Declines in Neuron-Vasculature Crosstalk as a Cause of Alzheimer’s Disease

The goal of this project is to identify novel neurovascular interaction pathways that may be ultimately useful for improving clinical Alzheimer’s outcomes. All neural function depends on an adequate energy supply from the vasculature. This process is called neurovascular coupling, and changes to neuron driven blood flow are one of the earliest pathological events in Alzheimer’s disease. Based on our preliminary data, we hypothesize that changes to pericyte driven neurovascular coupling accelerate neural decline in AD. Specifically, we will: (1) determine the structural and functional mechanisms by which AD regulates vascular and pericyte integrity; and (2) define the cell-specific molecular pathways involved in vasculature dysfunction in AD.

Alzheimer’s disease (AD) affects millions of individuals, and co-morbities such as vascular disease can significantly accelerate cognitive decline. Our work and others suggests that alterations to neuron and blood vessel communication may drive these outcomes. In this study, we aim to understand how AD disrupts energy homeostasis and neurovascular coupling through specialized vascular structures called pericyte nanotubes. These approaches may open new therapeutic avenues for slowing AD progression and improving cognitive function over time.
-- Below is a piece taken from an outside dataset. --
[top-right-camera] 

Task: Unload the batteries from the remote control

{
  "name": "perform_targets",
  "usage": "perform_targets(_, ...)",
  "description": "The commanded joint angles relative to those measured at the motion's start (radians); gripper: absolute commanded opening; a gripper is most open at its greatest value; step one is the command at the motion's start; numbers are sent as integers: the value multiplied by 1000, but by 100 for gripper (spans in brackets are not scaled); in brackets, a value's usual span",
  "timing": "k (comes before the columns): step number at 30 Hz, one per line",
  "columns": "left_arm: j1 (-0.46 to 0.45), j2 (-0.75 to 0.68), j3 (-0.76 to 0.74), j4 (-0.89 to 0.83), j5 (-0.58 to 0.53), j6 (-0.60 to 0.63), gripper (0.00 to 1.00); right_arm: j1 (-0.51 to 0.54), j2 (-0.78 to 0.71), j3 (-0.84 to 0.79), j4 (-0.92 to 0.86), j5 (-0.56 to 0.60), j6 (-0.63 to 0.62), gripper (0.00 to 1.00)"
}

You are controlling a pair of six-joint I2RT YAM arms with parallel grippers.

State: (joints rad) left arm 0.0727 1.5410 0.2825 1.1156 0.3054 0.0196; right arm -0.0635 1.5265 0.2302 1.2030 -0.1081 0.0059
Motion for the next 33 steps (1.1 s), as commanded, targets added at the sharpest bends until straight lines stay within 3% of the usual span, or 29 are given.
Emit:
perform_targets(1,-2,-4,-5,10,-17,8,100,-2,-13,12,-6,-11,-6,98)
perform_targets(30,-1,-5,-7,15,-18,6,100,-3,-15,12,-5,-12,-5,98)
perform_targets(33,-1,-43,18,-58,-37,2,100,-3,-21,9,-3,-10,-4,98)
This proposal is innovative in several regards. First, we address a large unanswered question- whether and how neurovascular coupling influences AD progression. Second, we focus on a novel component of the vasculature, inter-pericyte tunneling nanotubes (IP-TNTs). Third, we have developed technically innovative approaches that that allow us to visualize neuron and vessel interactions. These include new nanoscopic imaging methods we RAIN-STORM and a novel high-throughput sequencing paradigm called STATE-Seq that allows us to isolate and neurons and pericytes in defined intracellular states

The goal of this proposal is to map the drivers of AD mediated declines in neurovascular coupling. Solving this mystery is key to preventing AD pathogenesis because: 1) vascular abnormalities occur early in disease, 2) vascular risk factors exacerbate cognitive decline in AD patients; and 3) the vasculature itself is a target of amyloid deposition. In addition, improved cerebrovascular health can reduce AD progression. These studies will define the role of neurovascular coupling AD and may identify new therapeutic targets for mitigating AD-related declines to cognitive function.